Robust medical facilities are few and far between in the remote areas of Jharkhand. Nav Jivan Hospital was established in 1961 in Palamu district to serve such remote communities.
The years before
This hospital has the only Acute Care Unit in the region, and facilities to treat contagious diseases like tuberculosis. For several years, the hospital performed surgeries and child deliveries with flashlights and petromax lamps. While the situation improved when the facility got its electricity connection from the electricity utility, power cuts and voltage fluctuations continued to significantly hamper operations. In addition, inevitable damage to the electricity grid during the monsoons would lead to prolonged periods of power outages, forcing the hospital to depend on expensive, and polluting, diesel generators.
Electricity for rural healthcare
Unsurprisingly, as of late 2019, this 100-bed facility faced erratic electricity supply and regular voltage fluctuations that affected its operations.
In order to fortify its electricity supply, a team of doctors at Nav Jivan invested in solar power in January 2020 and funded its first 10 kilowatt peak (kWp) Solar Photovoltaic (PV) system. Unbeknownst to the team, they were barely a month away from COVID-19. But despite the remoteness of its location, the hospital was crisis-ready.
How solar power helped Nav Jivan respond effectively to a healthcare crisis
The 10 kWp system takes care of some of the most critical needs in the hospital. It functions as the primary source of power for running equipment required to treat COVID-19 patients.

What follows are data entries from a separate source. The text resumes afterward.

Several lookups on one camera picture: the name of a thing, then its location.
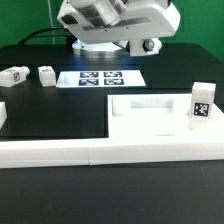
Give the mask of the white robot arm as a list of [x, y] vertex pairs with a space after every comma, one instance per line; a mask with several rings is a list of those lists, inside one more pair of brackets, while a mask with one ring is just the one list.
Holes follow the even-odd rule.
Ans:
[[58, 21], [76, 37], [76, 55], [147, 56], [176, 33], [180, 14], [171, 0], [64, 0]]

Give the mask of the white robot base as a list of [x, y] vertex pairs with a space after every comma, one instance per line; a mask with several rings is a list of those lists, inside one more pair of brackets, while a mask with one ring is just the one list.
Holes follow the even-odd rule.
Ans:
[[109, 43], [97, 43], [86, 44], [81, 40], [76, 40], [72, 44], [73, 54], [86, 58], [118, 58], [127, 55], [128, 52], [125, 48], [118, 46], [112, 42]]

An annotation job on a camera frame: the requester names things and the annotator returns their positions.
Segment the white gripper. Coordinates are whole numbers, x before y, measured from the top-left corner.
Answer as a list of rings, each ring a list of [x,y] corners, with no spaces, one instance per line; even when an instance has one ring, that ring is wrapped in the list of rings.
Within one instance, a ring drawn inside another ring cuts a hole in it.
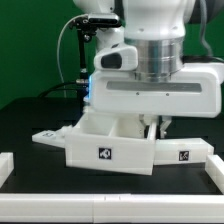
[[[157,117],[163,116],[160,137],[172,123],[170,116],[215,117],[222,107],[222,65],[186,63],[166,81],[138,80],[137,49],[129,45],[105,48],[94,58],[89,97],[94,110],[105,113],[144,114],[139,121],[144,137],[154,140]]]

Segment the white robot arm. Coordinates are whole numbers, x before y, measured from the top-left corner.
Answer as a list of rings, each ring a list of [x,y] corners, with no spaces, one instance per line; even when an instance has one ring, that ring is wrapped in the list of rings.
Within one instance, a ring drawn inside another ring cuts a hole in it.
[[[214,118],[221,112],[224,65],[185,63],[185,22],[196,0],[123,0],[120,43],[94,58],[90,110],[77,127],[87,135],[139,137],[162,117]]]

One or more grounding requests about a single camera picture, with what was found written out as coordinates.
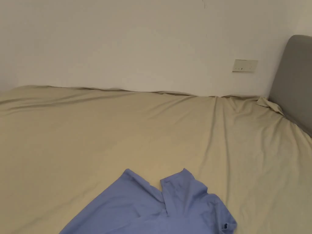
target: white wall
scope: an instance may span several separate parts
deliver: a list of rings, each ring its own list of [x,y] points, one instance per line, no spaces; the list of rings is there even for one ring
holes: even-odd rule
[[[312,0],[307,0],[296,28],[296,34],[312,36]]]
[[[304,2],[0,0],[0,89],[267,95]],[[236,58],[256,73],[231,73]]]

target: upholstered headboard
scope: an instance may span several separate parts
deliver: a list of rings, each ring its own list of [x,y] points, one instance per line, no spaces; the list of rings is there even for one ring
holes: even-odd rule
[[[269,100],[312,136],[312,37],[294,35],[289,39]]]

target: mattress
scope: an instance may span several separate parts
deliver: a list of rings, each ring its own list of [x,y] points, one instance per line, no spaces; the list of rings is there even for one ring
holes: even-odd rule
[[[312,140],[257,97],[25,86],[0,95],[0,233],[58,233],[125,169],[189,170],[236,233],[305,233]]]

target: blue polo shirt
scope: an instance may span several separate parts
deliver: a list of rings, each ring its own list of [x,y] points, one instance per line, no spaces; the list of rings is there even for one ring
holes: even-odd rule
[[[163,191],[126,169],[60,234],[232,234],[236,221],[215,194],[183,171],[160,181]]]

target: wall switch
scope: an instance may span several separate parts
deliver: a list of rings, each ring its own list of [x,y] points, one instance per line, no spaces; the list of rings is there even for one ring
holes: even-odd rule
[[[233,72],[255,72],[258,60],[242,60],[234,61]]]

Solar energy powers the ICU ventilators, and can also operate additional ventilators procured from the state government, for emergencies.

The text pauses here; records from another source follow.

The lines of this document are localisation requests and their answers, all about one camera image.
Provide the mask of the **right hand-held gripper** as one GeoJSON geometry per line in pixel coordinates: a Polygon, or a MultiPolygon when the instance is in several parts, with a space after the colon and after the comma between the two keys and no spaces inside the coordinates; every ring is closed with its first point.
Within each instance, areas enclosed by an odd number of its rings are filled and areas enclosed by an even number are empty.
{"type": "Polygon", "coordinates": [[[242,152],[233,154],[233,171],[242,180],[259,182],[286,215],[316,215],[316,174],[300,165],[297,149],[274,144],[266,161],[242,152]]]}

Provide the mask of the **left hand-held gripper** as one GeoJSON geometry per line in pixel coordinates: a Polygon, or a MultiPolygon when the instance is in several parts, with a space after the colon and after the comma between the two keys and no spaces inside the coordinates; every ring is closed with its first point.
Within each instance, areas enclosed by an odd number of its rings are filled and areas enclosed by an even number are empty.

Today, this hospital has the only Acute Care Unit in the region, and also facilities to treat contagious diseases like tuberculosis.
In early April, the Government of Jharkhand identified Nav Jivan as one of the main healthcare facilities for COVID-19 cases to cater to 450 villages in the region. Under the state’s guidance, the hospital has set up dedicated beds for suspected and confirmed cases, enhanced its treatment facilities for confirmed cases, and reserved four beds in its intensive care unit (ICU) for critical COVID-19 patients.
The road ahead
Solar power can be a model used to bring better healthcare to rural and remote India. It is an energy alternative for hospitals that can reduce expenditure on and pollution from diesel generators that were otherwise inevitable, improve their financial efficiency, and allow facilities to provide uninterrupted services.
Nav Jivan sets an example in the use of reliable energy, especially in rural hospitals. It has proved that with improved access to reliable electricity, rural hospitals can upgrade basic as well as critical-care services. But its progress and advancement in facilities is not an overnight success but the result of years of judicious planning and forethought.
Proactive steps towards improving its services over the years – and more recently, fortifying its electricity supply with decentralized solar power – has played a significant role in enhancing self-reliance and improving disaster-management capabilities in this rural hospital.
To achieve this, it is important to build national- and state-level dialogue on the need for resilient healthcare delivery systems through integrated policies, sustainable technology solutions and innovative financing models.